* Exercise brief *
Find the line that contains "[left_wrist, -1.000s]". Restate it and each following line exactly, through the end of the records.

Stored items
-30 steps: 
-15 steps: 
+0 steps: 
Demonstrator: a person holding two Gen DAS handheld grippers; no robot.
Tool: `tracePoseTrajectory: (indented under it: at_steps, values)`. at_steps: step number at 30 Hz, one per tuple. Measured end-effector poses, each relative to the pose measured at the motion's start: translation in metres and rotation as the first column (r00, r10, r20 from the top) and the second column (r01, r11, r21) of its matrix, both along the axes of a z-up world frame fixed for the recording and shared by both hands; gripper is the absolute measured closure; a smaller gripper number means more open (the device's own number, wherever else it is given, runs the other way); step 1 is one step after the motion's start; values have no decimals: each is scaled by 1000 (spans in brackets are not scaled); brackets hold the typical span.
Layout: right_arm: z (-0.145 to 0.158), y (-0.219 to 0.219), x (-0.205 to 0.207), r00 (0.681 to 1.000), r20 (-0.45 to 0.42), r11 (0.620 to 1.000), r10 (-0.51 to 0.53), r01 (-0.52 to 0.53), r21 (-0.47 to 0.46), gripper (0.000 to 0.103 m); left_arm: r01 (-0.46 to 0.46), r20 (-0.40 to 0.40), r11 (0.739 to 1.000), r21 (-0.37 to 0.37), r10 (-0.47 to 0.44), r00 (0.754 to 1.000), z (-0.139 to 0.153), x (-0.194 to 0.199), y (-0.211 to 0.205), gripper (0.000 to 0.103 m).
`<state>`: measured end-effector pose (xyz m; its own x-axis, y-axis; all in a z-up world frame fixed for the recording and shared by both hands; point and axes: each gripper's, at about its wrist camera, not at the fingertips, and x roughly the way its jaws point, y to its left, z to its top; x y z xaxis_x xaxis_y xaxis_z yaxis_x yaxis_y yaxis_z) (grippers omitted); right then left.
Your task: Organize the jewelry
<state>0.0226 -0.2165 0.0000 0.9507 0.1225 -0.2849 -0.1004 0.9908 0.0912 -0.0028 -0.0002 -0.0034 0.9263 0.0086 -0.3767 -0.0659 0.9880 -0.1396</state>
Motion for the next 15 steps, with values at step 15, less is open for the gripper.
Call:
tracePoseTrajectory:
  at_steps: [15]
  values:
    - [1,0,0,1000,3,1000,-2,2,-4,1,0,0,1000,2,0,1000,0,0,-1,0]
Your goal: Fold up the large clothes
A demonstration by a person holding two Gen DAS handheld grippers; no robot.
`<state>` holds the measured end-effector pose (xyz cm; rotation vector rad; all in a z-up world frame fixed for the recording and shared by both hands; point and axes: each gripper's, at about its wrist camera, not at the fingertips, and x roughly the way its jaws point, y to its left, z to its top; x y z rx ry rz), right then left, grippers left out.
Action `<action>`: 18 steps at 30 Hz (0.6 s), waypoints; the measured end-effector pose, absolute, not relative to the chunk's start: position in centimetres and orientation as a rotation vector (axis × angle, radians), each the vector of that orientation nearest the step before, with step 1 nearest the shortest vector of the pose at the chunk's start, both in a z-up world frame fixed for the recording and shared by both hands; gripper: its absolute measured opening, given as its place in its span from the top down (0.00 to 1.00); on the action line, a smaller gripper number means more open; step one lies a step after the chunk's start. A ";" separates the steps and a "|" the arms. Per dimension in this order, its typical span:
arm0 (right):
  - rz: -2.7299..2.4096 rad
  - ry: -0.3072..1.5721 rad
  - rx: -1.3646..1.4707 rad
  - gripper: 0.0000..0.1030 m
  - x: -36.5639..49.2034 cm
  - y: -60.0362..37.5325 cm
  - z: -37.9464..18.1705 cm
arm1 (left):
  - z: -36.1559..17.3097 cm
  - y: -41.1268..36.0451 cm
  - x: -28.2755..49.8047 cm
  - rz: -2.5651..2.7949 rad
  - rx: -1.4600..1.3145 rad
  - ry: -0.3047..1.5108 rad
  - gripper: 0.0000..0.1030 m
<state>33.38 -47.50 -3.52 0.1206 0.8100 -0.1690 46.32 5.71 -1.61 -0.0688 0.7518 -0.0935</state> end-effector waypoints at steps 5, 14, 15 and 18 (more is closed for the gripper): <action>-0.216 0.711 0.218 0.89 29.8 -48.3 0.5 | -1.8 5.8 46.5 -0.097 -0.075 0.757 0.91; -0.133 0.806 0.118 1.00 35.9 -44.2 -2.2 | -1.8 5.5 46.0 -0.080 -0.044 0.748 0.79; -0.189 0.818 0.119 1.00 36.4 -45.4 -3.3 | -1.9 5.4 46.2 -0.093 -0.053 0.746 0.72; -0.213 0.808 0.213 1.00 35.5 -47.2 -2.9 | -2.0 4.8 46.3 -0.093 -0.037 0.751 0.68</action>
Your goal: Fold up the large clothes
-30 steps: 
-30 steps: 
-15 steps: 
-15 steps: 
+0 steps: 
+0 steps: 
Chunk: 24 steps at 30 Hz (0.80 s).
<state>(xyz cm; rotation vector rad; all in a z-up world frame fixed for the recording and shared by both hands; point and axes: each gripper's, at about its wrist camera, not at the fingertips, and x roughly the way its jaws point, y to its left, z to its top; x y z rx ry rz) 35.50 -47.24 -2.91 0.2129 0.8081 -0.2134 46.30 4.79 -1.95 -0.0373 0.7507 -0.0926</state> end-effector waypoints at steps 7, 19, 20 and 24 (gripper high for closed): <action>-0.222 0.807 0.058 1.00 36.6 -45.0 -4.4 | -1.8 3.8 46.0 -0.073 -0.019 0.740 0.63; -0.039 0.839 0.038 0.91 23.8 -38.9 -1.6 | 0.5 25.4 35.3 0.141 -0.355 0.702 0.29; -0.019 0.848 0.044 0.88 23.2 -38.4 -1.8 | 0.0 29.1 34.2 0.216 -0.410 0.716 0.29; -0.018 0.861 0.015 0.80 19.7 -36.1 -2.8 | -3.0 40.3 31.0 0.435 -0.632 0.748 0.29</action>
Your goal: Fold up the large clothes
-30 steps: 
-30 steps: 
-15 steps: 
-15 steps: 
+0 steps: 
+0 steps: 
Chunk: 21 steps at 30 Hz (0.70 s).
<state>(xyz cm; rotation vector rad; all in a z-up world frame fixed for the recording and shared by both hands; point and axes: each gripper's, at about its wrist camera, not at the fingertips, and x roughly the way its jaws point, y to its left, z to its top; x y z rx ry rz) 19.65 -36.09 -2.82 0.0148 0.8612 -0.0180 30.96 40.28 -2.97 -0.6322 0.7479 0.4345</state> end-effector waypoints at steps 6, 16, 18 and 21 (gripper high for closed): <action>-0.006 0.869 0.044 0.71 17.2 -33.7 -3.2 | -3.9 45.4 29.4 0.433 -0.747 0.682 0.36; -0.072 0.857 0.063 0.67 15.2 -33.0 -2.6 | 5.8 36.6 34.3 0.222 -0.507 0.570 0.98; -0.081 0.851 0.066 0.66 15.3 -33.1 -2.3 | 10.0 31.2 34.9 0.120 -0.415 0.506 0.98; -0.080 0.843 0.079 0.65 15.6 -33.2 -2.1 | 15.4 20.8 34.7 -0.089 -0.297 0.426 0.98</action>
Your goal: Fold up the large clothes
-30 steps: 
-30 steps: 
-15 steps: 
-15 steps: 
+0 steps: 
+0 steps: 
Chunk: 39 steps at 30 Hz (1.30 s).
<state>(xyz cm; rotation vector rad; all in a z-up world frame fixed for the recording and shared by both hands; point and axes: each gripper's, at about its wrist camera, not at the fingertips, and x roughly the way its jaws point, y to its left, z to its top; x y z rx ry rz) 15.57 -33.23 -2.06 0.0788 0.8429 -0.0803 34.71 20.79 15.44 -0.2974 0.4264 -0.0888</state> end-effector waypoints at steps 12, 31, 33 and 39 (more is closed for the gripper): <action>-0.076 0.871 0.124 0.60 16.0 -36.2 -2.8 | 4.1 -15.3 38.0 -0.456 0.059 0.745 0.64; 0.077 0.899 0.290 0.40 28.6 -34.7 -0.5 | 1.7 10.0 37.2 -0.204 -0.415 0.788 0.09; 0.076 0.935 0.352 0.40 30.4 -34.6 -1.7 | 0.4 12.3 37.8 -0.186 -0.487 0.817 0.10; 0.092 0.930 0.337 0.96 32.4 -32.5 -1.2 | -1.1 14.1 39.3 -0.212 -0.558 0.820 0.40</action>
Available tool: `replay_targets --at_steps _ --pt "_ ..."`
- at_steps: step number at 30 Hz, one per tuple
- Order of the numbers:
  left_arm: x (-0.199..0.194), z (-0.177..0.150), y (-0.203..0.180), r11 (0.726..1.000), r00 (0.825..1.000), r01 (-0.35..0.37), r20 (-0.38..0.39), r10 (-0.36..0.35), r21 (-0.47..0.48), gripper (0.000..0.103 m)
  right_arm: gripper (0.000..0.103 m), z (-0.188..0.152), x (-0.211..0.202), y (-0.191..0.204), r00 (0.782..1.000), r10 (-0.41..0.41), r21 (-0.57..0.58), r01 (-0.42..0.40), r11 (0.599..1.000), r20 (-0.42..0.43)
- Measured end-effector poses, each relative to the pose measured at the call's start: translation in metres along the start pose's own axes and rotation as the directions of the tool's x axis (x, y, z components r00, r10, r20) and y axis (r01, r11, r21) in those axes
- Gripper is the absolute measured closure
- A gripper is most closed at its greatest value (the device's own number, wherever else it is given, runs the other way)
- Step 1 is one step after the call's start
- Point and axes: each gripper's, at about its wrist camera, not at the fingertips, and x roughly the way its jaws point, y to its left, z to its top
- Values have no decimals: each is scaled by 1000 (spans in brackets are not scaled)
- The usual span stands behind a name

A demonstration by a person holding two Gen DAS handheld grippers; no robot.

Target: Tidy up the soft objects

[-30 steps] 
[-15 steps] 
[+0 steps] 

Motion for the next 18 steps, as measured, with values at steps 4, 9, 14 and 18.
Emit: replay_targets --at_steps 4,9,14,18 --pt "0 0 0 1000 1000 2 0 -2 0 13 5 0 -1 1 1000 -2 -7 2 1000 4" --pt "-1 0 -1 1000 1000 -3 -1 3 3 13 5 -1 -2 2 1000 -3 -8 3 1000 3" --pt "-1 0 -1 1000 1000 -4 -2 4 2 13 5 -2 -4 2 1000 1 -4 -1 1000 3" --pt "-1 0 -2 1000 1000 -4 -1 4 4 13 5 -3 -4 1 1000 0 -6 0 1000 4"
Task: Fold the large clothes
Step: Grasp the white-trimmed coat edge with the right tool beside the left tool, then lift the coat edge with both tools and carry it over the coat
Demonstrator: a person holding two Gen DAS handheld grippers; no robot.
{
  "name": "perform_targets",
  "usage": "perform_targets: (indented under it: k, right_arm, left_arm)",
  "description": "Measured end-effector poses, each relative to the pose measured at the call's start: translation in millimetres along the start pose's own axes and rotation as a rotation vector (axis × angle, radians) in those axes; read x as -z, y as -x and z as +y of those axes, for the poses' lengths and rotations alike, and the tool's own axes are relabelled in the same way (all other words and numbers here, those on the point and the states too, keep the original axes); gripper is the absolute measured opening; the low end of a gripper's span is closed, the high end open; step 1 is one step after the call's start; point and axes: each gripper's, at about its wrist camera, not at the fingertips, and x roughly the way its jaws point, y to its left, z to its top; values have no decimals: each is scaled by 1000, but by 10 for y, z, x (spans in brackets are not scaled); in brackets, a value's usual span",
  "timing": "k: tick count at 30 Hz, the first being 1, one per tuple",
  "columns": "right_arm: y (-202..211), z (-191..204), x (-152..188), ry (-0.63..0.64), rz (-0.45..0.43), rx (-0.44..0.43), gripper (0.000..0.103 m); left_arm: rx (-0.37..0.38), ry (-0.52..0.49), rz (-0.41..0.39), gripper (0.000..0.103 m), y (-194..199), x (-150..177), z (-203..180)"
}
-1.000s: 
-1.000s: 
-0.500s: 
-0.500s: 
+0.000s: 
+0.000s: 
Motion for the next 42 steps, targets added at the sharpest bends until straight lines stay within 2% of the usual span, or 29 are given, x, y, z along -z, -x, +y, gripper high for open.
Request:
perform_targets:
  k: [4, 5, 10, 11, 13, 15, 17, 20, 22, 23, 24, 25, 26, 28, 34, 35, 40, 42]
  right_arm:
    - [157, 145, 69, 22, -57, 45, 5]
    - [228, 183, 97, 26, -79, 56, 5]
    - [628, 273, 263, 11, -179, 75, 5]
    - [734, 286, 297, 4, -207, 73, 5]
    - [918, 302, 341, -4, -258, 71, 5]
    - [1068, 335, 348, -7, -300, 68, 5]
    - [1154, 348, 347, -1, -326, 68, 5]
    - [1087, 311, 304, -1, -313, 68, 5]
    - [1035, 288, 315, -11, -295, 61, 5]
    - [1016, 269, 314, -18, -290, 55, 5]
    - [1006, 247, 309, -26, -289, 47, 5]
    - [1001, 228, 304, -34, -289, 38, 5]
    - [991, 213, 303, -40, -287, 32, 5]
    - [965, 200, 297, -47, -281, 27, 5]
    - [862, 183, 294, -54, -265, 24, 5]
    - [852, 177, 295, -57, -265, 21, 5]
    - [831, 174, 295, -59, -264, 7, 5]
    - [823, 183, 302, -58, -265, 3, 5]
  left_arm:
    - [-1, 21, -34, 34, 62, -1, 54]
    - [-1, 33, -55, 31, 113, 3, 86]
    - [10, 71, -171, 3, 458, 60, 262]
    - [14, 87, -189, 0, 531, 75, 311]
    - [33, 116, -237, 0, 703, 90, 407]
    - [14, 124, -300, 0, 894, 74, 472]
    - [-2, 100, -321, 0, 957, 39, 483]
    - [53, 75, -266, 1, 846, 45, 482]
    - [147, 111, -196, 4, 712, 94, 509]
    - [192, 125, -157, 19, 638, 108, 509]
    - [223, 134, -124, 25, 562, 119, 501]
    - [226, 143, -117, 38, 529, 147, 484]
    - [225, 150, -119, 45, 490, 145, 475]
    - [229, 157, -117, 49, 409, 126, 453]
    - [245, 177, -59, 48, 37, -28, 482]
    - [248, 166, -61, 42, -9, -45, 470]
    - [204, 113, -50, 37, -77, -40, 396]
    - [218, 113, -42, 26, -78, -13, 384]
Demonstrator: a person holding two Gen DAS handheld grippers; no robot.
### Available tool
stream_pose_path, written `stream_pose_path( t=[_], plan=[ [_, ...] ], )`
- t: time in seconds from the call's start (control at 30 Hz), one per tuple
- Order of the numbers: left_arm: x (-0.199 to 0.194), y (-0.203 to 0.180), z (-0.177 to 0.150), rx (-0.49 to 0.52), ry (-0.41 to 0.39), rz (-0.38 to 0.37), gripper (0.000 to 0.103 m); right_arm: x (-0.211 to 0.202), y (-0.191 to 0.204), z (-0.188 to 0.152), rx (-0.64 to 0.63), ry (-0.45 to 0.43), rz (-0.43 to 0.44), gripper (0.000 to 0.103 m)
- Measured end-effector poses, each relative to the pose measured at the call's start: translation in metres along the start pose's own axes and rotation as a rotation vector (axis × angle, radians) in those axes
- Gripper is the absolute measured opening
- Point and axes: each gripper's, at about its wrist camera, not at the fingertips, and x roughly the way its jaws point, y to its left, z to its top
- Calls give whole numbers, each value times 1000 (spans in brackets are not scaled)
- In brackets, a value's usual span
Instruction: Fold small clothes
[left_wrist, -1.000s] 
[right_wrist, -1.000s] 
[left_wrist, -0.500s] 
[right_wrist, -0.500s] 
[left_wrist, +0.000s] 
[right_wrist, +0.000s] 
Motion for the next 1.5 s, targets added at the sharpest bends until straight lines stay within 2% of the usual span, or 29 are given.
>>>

* Worked solution *
[left_wrist, -1.000s] 
[right_wrist, -1.000s] 
[left_wrist, -0.500s] 
[right_wrist, -0.500s] 
[left_wrist, +0.000s] 
[right_wrist, +0.000s] 
Motion for the next 1.5 s, targets added at the sharpest bends until straight lines stay within 2% of the usual span, or 29 are given.
>>>

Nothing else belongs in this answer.